• Task details:
Go through the listing and return every line with "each" in it.

── Collected data

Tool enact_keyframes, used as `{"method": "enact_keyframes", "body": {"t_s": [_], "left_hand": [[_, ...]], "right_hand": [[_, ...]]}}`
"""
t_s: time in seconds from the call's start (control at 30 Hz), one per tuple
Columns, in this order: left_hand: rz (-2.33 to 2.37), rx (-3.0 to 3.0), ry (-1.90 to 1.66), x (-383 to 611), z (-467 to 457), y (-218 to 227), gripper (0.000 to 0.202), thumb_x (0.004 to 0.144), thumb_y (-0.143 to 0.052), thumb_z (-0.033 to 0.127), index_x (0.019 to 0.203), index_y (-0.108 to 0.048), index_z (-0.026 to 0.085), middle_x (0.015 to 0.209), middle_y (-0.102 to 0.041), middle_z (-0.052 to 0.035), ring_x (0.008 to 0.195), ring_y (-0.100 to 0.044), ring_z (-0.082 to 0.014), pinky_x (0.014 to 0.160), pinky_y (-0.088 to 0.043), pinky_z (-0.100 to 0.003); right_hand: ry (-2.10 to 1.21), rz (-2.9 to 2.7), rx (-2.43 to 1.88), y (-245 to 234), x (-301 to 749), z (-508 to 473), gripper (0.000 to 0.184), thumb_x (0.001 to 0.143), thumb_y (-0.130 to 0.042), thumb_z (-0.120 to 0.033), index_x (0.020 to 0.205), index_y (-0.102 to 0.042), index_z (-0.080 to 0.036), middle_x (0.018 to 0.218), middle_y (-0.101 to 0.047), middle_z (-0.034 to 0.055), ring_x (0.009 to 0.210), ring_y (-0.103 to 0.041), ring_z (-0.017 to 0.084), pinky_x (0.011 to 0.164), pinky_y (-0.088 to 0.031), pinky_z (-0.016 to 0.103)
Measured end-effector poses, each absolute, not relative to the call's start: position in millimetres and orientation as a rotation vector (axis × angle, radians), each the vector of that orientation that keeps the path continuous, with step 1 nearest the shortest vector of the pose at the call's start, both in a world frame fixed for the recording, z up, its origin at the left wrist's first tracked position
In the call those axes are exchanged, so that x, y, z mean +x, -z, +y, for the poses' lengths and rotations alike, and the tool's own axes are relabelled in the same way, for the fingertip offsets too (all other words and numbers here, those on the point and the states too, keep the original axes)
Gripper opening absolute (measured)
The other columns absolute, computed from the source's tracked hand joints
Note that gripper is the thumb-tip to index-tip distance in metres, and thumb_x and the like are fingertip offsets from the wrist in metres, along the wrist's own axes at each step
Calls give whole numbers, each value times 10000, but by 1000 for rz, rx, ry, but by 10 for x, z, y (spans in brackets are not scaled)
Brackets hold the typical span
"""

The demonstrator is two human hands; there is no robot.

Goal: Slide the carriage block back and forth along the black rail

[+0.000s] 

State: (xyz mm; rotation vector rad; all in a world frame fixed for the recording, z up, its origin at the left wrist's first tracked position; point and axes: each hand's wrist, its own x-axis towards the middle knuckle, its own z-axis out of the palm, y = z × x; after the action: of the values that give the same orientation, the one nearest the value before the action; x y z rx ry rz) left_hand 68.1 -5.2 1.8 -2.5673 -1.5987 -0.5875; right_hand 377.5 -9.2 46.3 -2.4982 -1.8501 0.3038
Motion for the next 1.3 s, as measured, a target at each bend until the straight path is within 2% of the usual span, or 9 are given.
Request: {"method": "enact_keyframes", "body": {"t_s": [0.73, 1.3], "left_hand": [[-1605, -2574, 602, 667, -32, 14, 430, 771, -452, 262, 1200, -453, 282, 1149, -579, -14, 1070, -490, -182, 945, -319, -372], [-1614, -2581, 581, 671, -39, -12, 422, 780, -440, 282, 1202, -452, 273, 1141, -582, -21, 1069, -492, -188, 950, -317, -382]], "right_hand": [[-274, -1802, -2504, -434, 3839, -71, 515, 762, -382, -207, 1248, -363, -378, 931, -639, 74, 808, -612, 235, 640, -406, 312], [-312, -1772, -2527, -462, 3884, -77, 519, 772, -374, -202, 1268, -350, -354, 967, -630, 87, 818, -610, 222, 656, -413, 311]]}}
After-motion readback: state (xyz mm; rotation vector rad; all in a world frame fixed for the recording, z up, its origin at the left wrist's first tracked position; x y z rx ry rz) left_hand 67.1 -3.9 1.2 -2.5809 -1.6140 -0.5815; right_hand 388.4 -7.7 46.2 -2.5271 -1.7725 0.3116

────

• Written answer:
Measured end-effector poses, each absolute, not relative to the call's start: position in millimetres and orientation as a rotation vector (axis × angle, radians), each the vector of that orientation that keeps the path continuous, with step 1 nearest the shortest vector of the pose at the call's start, both in a world frame fixed for the recording, z up, its origin at the left wrist's first tracked position
Note that gripper is the thumb-tip to index-tip distance in metres, and thumb_x and the like are fingertip offsets from the wrist in metres, along the wrist's own axes at each step
Calls give whole numbers, each value times 10000, but by 1000 for rz, rx, ry, but by 10 for x, z, y (spans in brackets are not scaled)
State: (xyz mm; rotation vector rad; all in a world frame fixed for the recording, z up, its origin at the left wrist's first tracked position; point and axes: each hand's wrist, its own x-axis towards the middle knuckle, its own z-axis out of the palm, y = z × x; after the action: of the values that give the same orientation, the one nearest the value before the action; x y z rx ry rz) left_hand 68.1 -5.2 1.8 -2.5673 -1.5987 -0.5875; right_hand 377.5 -9.2 46.3 -2.4982 -1.8501 0.3038
Motion for the next 1.3 s, as measured, a target at each bend until the straight path is within 2% of the usual span, or 9 are given.

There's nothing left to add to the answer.